[Aim of the task] Report every line of the entries that contains the word "white".

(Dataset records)
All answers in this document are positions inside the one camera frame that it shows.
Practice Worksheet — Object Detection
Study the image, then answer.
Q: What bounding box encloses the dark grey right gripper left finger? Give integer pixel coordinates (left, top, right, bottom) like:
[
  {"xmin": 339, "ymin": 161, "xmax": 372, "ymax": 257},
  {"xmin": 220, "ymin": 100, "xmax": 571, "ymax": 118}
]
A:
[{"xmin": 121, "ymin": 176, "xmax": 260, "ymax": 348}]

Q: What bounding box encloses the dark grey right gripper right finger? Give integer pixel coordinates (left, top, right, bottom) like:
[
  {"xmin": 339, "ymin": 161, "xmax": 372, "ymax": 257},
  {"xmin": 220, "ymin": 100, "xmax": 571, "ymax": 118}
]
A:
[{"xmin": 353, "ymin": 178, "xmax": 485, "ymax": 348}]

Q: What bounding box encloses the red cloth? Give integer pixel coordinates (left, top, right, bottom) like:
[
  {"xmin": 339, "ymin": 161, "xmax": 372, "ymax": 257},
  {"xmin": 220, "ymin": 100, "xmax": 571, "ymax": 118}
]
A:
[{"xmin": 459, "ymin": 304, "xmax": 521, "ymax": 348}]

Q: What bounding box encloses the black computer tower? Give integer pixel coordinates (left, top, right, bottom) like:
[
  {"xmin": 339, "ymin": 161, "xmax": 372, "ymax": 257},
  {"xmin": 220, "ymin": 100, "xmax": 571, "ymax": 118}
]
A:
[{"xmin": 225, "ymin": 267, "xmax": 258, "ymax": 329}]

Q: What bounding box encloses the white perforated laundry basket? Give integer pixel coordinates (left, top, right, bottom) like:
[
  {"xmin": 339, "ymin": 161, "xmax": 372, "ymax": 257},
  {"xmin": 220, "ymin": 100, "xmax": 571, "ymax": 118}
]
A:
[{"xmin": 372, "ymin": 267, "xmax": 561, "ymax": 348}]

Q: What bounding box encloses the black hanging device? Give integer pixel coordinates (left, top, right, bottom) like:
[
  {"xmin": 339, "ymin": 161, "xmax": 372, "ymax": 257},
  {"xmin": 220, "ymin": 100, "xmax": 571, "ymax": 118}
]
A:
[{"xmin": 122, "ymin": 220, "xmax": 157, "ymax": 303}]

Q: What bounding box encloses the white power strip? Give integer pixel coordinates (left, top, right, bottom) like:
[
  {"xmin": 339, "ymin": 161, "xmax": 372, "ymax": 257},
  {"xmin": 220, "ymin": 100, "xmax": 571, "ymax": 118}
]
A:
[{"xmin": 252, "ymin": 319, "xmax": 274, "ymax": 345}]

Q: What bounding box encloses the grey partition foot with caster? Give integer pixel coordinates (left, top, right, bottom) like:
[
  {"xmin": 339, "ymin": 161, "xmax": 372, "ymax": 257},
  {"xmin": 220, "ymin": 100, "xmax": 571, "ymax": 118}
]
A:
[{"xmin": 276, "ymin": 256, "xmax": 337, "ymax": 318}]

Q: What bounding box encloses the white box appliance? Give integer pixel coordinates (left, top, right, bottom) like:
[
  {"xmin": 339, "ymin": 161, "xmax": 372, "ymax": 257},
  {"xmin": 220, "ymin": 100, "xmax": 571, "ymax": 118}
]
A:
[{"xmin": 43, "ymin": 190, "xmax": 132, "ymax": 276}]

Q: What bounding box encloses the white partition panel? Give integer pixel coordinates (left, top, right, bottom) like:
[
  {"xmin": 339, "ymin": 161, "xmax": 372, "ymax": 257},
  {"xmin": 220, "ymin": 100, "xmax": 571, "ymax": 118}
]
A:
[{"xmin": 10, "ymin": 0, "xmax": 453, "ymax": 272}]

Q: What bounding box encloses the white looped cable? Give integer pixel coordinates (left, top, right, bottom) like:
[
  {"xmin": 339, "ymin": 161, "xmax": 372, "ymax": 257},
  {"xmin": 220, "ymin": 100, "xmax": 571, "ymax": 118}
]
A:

[Response to the exercise]
Q: What bounding box encloses the white perforated laundry basket? Give integer pixel coordinates (left, top, right, bottom) like:
Q: What bounding box encloses the white power strip? Give integer pixel coordinates (left, top, right, bottom) like:
Q: What bounding box encloses the white box appliance? Give integer pixel coordinates (left, top, right, bottom) like:
Q: What bounding box encloses the white partition panel? Give integer pixel coordinates (left, top, right, bottom) like:
Q: What bounding box encloses the white looped cable? Give integer pixel coordinates (left, top, right, bottom) like:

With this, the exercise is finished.